Work to complete: Give again, exactly as written, each line of the material below starting at the line that contains "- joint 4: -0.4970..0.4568" and ending at the line that contains "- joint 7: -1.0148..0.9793". Both ends count, and no other line does.

Data:
---*---
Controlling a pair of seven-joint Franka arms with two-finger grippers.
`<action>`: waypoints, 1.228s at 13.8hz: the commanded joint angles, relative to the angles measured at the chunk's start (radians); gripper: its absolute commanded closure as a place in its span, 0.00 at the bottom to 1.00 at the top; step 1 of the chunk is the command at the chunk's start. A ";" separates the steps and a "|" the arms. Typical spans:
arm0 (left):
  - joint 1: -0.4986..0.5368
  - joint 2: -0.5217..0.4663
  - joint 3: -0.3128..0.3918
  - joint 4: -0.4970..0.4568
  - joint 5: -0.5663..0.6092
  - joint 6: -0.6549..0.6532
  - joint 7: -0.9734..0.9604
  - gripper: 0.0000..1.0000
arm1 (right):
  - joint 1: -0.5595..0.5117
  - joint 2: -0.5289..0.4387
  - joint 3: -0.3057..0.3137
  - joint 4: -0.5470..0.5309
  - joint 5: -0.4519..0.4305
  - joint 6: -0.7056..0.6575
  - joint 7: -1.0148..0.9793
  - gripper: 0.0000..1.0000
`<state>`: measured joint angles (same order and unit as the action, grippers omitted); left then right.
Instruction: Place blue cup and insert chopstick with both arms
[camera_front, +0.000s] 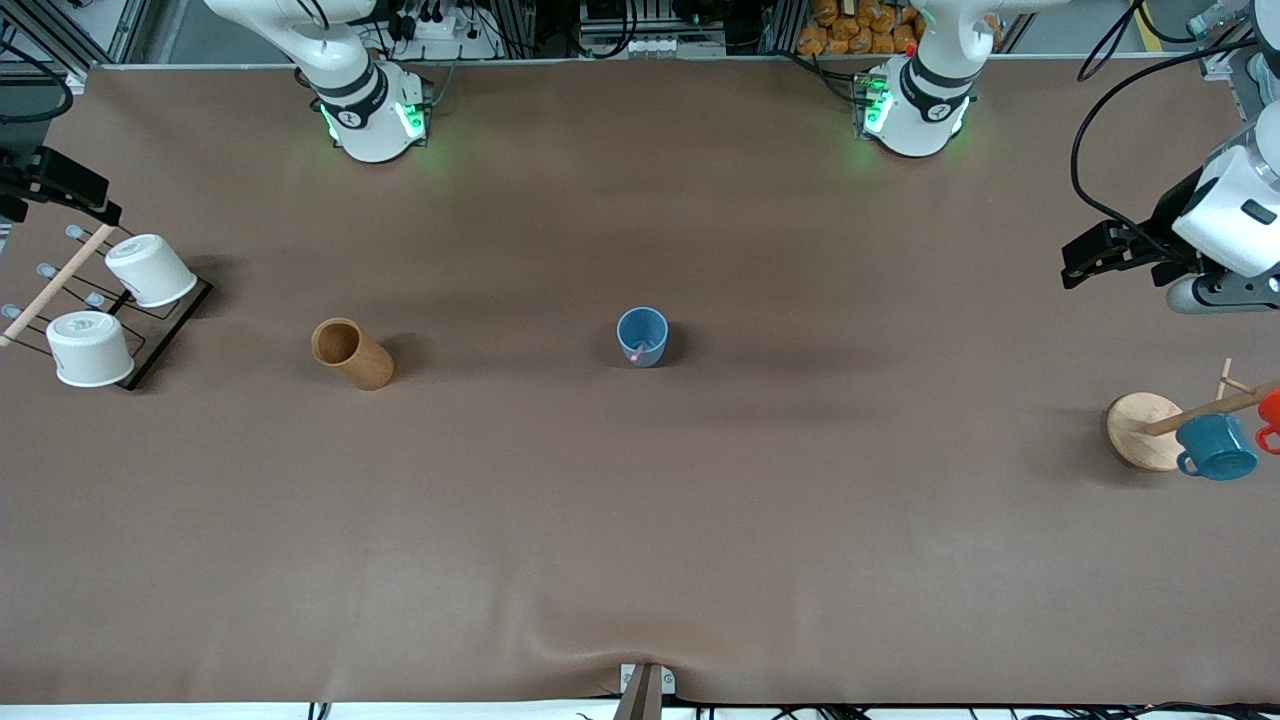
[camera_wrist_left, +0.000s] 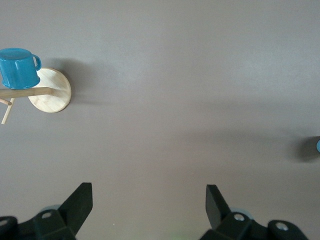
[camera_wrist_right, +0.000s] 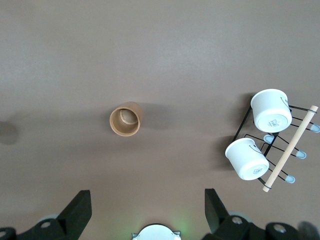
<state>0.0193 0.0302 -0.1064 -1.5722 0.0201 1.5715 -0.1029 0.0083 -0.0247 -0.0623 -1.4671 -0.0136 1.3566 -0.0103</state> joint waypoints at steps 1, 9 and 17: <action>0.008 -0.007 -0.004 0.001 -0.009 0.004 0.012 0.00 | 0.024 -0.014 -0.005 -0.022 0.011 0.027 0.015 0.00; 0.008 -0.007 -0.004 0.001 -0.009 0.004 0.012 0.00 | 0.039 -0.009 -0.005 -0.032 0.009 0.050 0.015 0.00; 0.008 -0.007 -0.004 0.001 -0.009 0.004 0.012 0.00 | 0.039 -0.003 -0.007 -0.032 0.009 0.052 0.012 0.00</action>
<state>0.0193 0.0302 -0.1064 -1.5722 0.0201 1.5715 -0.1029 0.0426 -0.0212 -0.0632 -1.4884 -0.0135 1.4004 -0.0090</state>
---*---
Task output:
  - joint 4: -0.4970..0.4568
  - joint 5: -0.5663..0.6092
  - joint 6: -0.6549..0.6532
  - joint 7: -0.9734..0.9604
  - gripper: 0.0000..1.0000
arm1 (right):
  - joint 1: -0.5595..0.5117
  - joint 2: -0.5289..0.4387
  - joint 3: -0.3057..0.3137
  - joint 4: -0.5470..0.5309
  - joint 5: -0.4519..0.4305
  - joint 6: -0.7056..0.6575
  - joint 7: -1.0148..0.9793

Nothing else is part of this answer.